Samples of additional SAM policies, listed to the left.

Implement SAM in a phased, constructive approach

One of the most difficult decisions to make when implementing a SAM program is: “where do we start?”

It’s not necessary to deploy a comprehensive SAM program to start. Build on the essentials to become more mature as you grow.

SAM Program Maturity (highest to lowest)

  • Audits and reporting
    Gather and analyze data about software assets to ensure compliance for audits and to continually improve the business.
  • Contracts and budget
    Analyze contracts and licenses for software across the enterprise and optimize planning to enable cost reduction.
  • Lifecycle standardization
    Define standards and processes for all asset lifecycle phases from request and procurement through to retirement and redistribution.
  • Inventory and tracking
    Define assets you will procure, distribute, and track. Know what you have, where it is deployed, and keep track of contracts and all relevant data.

Integrate your SAM program with the organization to assist its implementation

SAM cannot perform on its own – it must be integrated with other functional areas of the organization to maintain its stability and support.

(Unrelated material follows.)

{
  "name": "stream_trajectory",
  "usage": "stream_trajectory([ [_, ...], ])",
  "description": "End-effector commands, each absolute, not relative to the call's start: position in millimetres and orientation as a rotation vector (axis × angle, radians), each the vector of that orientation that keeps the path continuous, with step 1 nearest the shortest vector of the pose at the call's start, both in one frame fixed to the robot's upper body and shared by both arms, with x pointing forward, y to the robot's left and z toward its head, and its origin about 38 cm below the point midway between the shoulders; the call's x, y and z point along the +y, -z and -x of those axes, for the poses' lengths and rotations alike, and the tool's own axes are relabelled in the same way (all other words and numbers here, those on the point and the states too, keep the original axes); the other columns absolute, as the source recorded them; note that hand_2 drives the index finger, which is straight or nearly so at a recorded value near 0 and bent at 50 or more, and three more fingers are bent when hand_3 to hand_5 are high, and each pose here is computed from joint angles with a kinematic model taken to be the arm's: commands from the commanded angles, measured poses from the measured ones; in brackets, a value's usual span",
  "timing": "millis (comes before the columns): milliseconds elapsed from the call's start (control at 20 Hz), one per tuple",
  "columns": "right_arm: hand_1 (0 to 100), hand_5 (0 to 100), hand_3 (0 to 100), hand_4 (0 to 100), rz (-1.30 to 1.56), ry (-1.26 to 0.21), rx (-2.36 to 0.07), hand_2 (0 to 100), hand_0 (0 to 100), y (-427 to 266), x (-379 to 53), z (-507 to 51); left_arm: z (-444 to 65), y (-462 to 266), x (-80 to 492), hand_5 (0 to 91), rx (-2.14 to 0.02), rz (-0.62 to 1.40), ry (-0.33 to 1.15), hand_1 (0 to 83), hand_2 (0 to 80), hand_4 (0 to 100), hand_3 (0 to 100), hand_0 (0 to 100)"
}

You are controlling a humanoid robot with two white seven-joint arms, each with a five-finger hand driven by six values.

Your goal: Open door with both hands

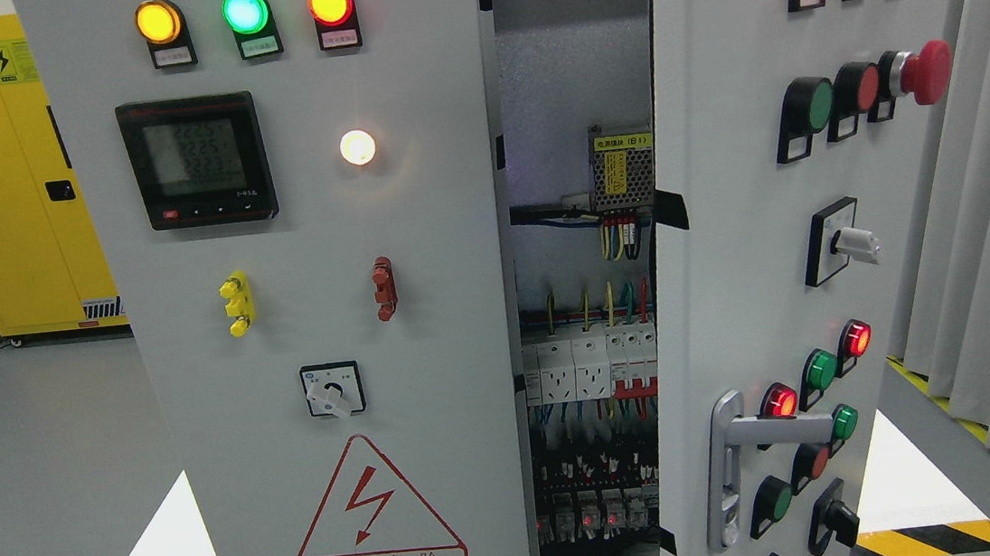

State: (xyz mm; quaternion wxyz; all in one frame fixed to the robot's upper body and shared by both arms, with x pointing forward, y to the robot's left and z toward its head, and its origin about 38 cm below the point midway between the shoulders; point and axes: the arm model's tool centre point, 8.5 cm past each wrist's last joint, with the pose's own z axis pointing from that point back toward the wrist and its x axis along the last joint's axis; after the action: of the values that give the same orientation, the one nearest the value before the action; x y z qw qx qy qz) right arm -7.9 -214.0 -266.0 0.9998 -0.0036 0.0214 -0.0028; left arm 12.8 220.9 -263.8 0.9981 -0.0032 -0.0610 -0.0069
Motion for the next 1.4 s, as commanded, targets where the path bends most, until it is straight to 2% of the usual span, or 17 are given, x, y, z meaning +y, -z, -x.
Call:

  • Effective SAM is supported by a comprehensive set of processes as part of its implementation.
  • For example, integration with the procurement team’s processes and tools is required to track software purchases to mitigate software license compliance risk.
  • Integration with Finance is required to support internal cost allocations and chargebacks.
  • Integration with the service desk is required to track and deploy software requests.

Info-Tech Best Practice

To integrate SAM effectively, a clear implementation roadmap needs to be designed. Prioritize “quick wins” to demonstrate success to the business early and to gain buy-in from your team. Short-term gains should be designed to support long-term goals of your SAM program.

Sample short-term goals
  • Identify inventory classification and tool
  • Create basic SAM policies and processes
  • Implement SAM auto-discovery tools
Sample long-term goals
  • Software contract data integration
  • Continual improvement through review and revision
  • Software compliance reports, internal audits

Develop a SAM roadmap to plan your implementation

Associated Activity icon 4.2.5 Build a project roadmap
  1. Identify and review all initiatives that will be taken to implement or improve the software asset management program. These may fall under people, process, or technology-related tasks.
  2. Assign a priority level to each task (Quick Win, Low, Medium, High).
  3. Use the priority to sort tasks into start dates, breaking down by:
    1. Short, medium, or long-term
    2. 1 month, 3 months, 6 months, 12+ months
    3. Q1, Q2, Q3, Q4
  4. Review tasks and adjust start dates for some, if needed to set realistic and achievable timelines.
  5. Transfer tasks to a project plan or Gantt chart to formalize.
Examples:
Q1 Q2 Q3 Q4
  • Hire software asset manager
  • Document SOP
  • Define policies
  • Select a SAM tool
  • Create list of approved services and software
  • Define metrics
  • Inventory existing software and contracts
  • Build a patch policy
  • Build a service catalog
  • Contract renewal alignment
  • Run internal audit
  • Security review

Review and maintain the SAM program to reach optimal maturity

  • SAM is a dynamic process. It must adapt to keep pace with the direction of the organization. New applications, different licensing needs, and a constant stream of new end users all contribute to complicating the licensing process.
  • As part of your organization’s journey to an optimized SAM program, put in place continual improvement practices to maintain momentum.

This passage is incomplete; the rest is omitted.